Anticipating Injury Severity After
Car Accidents

Group 20
Dhruv Samdani, Devashru Patel, Eric Ricci, Thomas Malchodi

View on GitHub
Image

Introduction

Road incidents are one of the leading causes of death worldwide. Automobile companies constantly try to innovate their safety mechanisms to minimize the risk of such injuries and fatalities. Often these focus on mitigating damage once an accident has already occurred, such as improved air bags. However, it is also important to analyze the factors that go into causing fatal accidents such as driver behavior, environment, etc. The goal of this project is to identify the components that are reliable predictors of accidents and use them to predict injury level.

The data set used in this analysis comes from the Fatality Analysis Reporting System (FARS) run by the National Highway Traffic Saftey Administration (NHTSA). The data is collected on crashes that occur throughout the US and includes all crashes resulting in injury or fatality in 2018.

Data Set

The full data set includes a wealth of information on outcomes for each vehicle and person involved in the crash, as well as a number of variables relating to the crash and the emergency response. In total, it includes over 80,000 data points representing persons involved in the crash and 61 input features. The features range from type of road to collision orientation and many others. The outcome for each individual has 5 possible levels of injury: "No Apparent Injury", "Possible Injury", "Suspected Minor Injury", "Suspected Serious Injury", and "Fatal Injury". We hope to perform an analysis on the features present in the data and determine factors that are the most likely to predict this level of injury.

Data Formatting

Factors that occured after the crash, such as emergency response time and time of death were ignored. This decision was made in part because it would be trivial to determine the injury level with features such as whether or not the person was taken to the hospital or the time of death. This also does not help accomplish the goal of detemrining how to improve safety precautions in vehicles, so we excluded all features that occured as a result of the crash. This reduced the number of features to 17 and when incomplete data was trimmed from the set the final data had approximately 60,000 data points. The final change was grouping injury severity into 3 outcomes: "No Injury", "Injury", and "Fatality" as five categories would lead to poor prediction accuracy.

Analysis Methods

Preliminary data analysis focused on choosing the relevant factors to remove extraneous factors and to improve runtime of model training. Unsupervised methods used included using mutual information to select the most relevant columns of data. Catagorical factors were expanded with binary dummy variables to allow for inclusion of all possible factors, so PCA was also applied to reduce dimensionality and speed up model training since the majority of feature were categorical. Supervised learning methods were used on the final data set to predict the injury level of people in the test data set. Methods tested include decision trees, neural networks, SVM, and random forests to classify each person by injury level.

References

  1. Chunjiao Dong, Chunfu Shao, Juan Li, and Zhihua Xiong, “An Improved Deep Learning Model for Traffic Crash Prediction,” Journal of Advanced Transportation, vol. 2018, Article ID 3869106, 13 pages, 2018. https://doi.org/10.1155/2018/3869106.

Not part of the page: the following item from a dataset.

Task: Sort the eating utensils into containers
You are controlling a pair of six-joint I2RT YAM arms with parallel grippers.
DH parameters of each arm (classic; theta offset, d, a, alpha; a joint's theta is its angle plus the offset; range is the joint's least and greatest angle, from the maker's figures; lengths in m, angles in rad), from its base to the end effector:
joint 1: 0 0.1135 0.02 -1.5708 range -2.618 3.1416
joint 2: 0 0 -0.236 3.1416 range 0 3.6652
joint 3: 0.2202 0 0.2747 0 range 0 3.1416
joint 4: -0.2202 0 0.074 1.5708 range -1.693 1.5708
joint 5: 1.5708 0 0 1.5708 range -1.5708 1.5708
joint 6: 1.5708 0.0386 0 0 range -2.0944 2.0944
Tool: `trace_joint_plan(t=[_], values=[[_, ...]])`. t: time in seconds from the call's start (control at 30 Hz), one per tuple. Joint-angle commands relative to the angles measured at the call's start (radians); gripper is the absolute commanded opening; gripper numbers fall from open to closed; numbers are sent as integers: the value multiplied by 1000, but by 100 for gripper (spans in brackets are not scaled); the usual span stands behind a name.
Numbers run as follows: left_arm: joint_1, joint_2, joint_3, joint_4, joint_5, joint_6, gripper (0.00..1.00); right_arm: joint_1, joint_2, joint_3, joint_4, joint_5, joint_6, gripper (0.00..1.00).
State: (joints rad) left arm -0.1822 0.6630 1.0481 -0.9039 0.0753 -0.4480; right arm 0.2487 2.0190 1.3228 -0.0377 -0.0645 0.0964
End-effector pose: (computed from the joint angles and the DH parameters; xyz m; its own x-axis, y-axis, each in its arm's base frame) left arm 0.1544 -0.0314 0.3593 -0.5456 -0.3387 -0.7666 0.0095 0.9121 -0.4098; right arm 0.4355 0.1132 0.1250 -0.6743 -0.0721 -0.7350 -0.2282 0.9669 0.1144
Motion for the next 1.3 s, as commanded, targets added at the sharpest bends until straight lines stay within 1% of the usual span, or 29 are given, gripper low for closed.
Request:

  2. F. L. Mannering and C. R. Bhat, “Analytic methods in accident research: methodological frontier and future directions,” Analytic Methods in Accident Research, vol. 1, pp. 1–22, 2014.

  3. Chong, Miao & Abraham, Ajith & Paprzycki, Marcin. (2005). Traffic Accident Analysis Using Machine Learning Paradigms.. Informatica (Slovenia). 29. 89-98.

  4. Doquire, G. & Verleysen, Michel. (2011). An hybrid approach to feature selection for mixed categorical and continuous data. KDIR 2011 - Proceedings of the International Conference on Knowledge Discovery and Information Retrieval. 394-401.